Abstract: In the ever-evolving realm of technology, Unmanned Aerial Vehicles (UAVs) stand out as a beacon of innovation, captivating industries, federal entities, and the academic community. Our endeavors in this domain have been significantly supported by the National Science Foundation (NSF). Initially backed by a major NSF project spanning from 2017 to 2022, our research has now entered its second phase, with a new award commencing this year. As we delve into the multifaceted functionalities of UAVs—including control, communications, networking, and computing—a unified approach to fully harness airborne computing remains a challenge.

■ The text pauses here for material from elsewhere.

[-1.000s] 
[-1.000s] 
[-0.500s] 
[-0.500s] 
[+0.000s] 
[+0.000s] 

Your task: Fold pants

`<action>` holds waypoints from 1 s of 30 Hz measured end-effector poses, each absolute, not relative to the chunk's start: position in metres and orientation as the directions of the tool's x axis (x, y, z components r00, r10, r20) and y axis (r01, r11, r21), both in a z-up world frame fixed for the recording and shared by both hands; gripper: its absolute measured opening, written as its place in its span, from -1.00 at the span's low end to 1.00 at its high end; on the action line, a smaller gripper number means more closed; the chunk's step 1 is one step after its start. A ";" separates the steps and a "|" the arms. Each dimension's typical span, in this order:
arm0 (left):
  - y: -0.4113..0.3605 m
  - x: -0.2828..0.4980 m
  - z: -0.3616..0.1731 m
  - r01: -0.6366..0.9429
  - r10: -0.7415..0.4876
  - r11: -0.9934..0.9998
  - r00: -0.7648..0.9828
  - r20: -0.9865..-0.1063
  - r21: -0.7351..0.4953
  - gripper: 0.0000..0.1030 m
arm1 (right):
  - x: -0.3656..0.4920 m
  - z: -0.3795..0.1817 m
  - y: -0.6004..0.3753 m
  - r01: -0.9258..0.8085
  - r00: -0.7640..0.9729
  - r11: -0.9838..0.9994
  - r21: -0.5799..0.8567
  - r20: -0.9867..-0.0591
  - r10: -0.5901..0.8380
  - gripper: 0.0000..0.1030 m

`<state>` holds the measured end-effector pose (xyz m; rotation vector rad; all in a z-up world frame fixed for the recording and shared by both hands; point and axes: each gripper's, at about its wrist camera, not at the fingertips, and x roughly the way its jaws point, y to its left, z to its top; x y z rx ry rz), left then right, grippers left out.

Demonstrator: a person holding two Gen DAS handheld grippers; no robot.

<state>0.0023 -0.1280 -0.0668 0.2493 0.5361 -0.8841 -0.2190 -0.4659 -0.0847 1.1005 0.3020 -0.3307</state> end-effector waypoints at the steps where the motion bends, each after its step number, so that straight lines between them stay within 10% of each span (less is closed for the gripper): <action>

This tutorial is poised to bridge this divide, heralding a new age of UAV-centric airborne computing.

In this tutorial, we will: (1) illuminate the present and imminent UAV applications, delving into their complexities, (2) highlight real-world case studies, demonstrating the transformative power of airborne computing in reshaping UAV functionalities, (3) reveal essential design strategies, meticulously crafted for the upcoming generation of UAV systems enriched with airborne computing capabilities, (4) present our cutting-edge UAV-based airborne computing platform, along with our most recent prototype, and (5) explore pioneering UAV functions, encompassing reinforcement-learning guided antenna positioning, coding-driven distributed computing and federated learning, software-defined radio-powered cellular base stations, and deep learning- enhanced object detection.

As we draw to a close, we will pave the way for an interactive discussion on the lingering challenges and the expansive future prospects in UAV-based airborne computing. Embark on this enlightening odyssey with us, as we chart the course for the next frontier in UAV systems.

 

Co-organizer’s Bios:

Kejie Lu

Dr. Kejie Lu is a professor in the Department of Computer Science and Engineering, at the University of Puerto Rico at Mayagüez (UPRM). He received his Ph.D. degree in Electrical Engineering from the University of Texas at Dallas in 2003. Since July 2005, he has been a faculty member at UPRM. His research interests include architecture and protocol design for computer and communication networks, cyber-physical systems, network-based computing, and network testbed development.

Yan Wan

Dr. Yan Wan is currently a Distinguished University Professor in the Electrical Engineering Department at the University of Texas at Arlington. She received her Ph.D. degree in Electrical Engineering from Washington State University in 2009. Her research interests lie in developing fundamental theories and tools for the modeling, evaluation, and control tasks in large scale dynamic networks and cyber-physical systems, and their applications to urban aerial mobility, autonomous driving, robot networking, and air traffic management.

Shengli Fu

Dr. Shengli Fu is currently a professor and the Chair in the Department of Electrical Engineering, University of North Texas (UNT), Denton, TX. He received his Ph.D. degree in Electrical Engineering from the University of Delaware, Newark, DE, in 2005, before he joined UNT. His research interests include coding and information theory, wireless communications and sensor networks, aerial networks, and drone systems design.

Junfei Xie

Dr. Junfei Xie is an Associate Professor in the Electrical and Computer Engineering Department at the San Diego State University. She received her Ph.D. degree in Computer Science and Engineering in 2016 from the University of North Texas. Her current research interests include distributed computing, airborne networks, unmanned systems, spatiotemporal data mining, dynamical system modeling and control, and complex information systems.